The heart is innervated by both sympathetic and parasympathetic postganglionic fibers. Cardiac sympathetic preganglionic neurons synapse with postganglionic neurons in the middle cervical ganglia and stellate ganglion . Cardiac parasympathetic fibers originate in the dorsal motor nucleus of the vagus and the nucleus ambiguous in the medulla oblongata and travel in the recurrent laryngeal nerves and vagus nerve . These nerves interconnect with sympathetic cardiopulmonary nerves near the pulmonary artery to form the ventral and dorsal cardiopulmonary plexuses . Emerging from these plexuses are three large cardiac nerves as well as several small cardiac nerves, which serve to innervate the conduction system, the atria, and the ventricles. Parasympathetic fibers synapse with postganglionic cells on the epicardial surface or within the walls of the heart near the sinoatrial (SA) or atrioventricular (AV) node.

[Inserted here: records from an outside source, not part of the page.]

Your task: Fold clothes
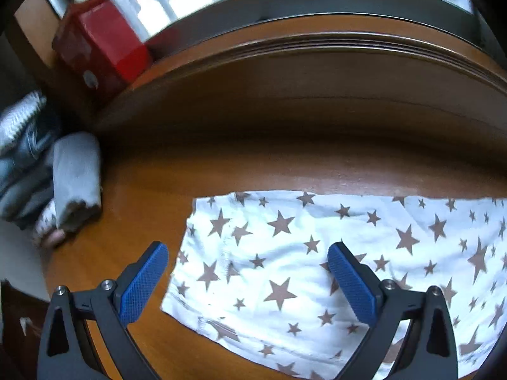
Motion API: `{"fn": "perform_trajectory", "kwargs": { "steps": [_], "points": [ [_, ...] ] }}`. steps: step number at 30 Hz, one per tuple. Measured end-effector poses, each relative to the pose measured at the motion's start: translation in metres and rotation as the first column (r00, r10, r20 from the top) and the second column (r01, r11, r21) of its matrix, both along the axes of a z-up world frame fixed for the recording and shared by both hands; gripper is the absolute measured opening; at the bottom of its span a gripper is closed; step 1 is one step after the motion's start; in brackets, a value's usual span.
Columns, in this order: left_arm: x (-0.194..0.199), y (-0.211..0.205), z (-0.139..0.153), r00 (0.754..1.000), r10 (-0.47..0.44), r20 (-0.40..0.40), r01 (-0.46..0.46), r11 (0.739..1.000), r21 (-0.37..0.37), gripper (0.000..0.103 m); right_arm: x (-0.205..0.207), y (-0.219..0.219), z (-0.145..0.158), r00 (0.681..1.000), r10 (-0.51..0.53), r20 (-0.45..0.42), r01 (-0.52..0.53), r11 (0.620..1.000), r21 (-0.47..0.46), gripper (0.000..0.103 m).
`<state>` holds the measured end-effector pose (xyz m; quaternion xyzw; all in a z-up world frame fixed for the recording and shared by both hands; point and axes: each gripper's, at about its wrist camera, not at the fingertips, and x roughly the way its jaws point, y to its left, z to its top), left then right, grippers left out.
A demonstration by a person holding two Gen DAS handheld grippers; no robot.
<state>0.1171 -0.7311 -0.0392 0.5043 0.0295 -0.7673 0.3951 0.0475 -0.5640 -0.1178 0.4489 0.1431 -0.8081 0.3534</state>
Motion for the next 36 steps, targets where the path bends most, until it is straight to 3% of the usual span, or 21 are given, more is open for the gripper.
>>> {"fn": "perform_trajectory", "kwargs": {
  "steps": [5,13,18,22,28,33,36],
  "points": [
    [0.008,-0.015,-0.005,1.000,0.015,-0.025,-0.014,0.999,0.036,0.103,0.014,-0.016,-0.002,0.998,0.003,-0.070,0.002,0.998,0.063,0.052],
    [0.016,-0.047,-0.011,0.998,-0.031,-0.058,0.033,0.999,0.023,0.103,0.023,-0.037,-0.004,0.997,-0.063,-0.047,0.066,0.995,0.074,0.053],
    [0.021,-0.066,-0.009,0.995,-0.043,-0.090,0.050,0.996,0.074,0.103,0.028,-0.044,-0.002,0.994,-0.102,-0.028,0.103,0.993,0.052,0.053],
    [0.026,-0.065,-0.008,0.993,-0.097,-0.069,0.101,0.994,0.047,0.103,0.034,-0.011,0.020,0.985,-0.172,-0.012,0.171,0.984,-0.049,0.053],
    [0.039,-0.011,0.011,0.966,-0.231,-0.113,0.236,0.971,0.033,0.103,0.036,0.045,0.040,0.962,-0.246,-0.118,0.244,0.969,-0.032,0.053],
    [0.026,0.033,0.013,0.943,-0.300,-0.143,0.311,0.949,0.058,0.102,-0.021,0.107,0.036,0.914,-0.368,-0.171,0.382,0.922,0.060,0.053],
    [0.012,0.060,0.006,0.944,-0.313,-0.107,0.319,0.947,0.045,0.102,-0.076,0.154,0.037,0.895,-0.417,-0.161,0.434,0.896,0.094,0.053]
  ]
}}
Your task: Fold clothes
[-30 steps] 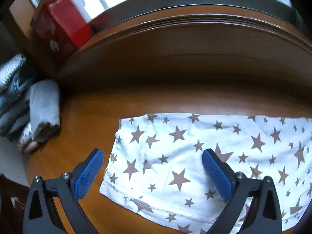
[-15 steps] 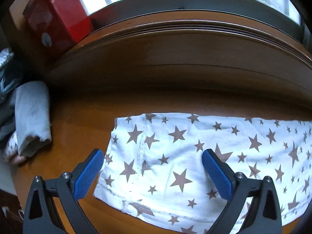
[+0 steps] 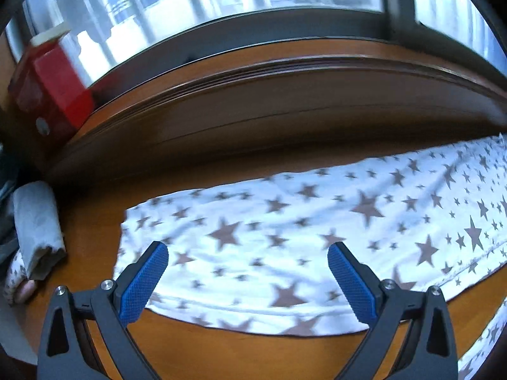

Autonomic nervous system physiology
The autonomic nervous system regulates all essential physiologic components of circulation including heart rate, stroke volume, and vascular resistance, which, in turn, determine arterial blood pressure and cardiac output. The autonomic nervous system regulates these functions in response to feedback from afferent pathways by affecting the force and frequency of cardiac contraction and vasodilation or vasoconstriction. Other influences have a role in the final physiologic state, including hormonal and local metabolic factors and intravascular volume.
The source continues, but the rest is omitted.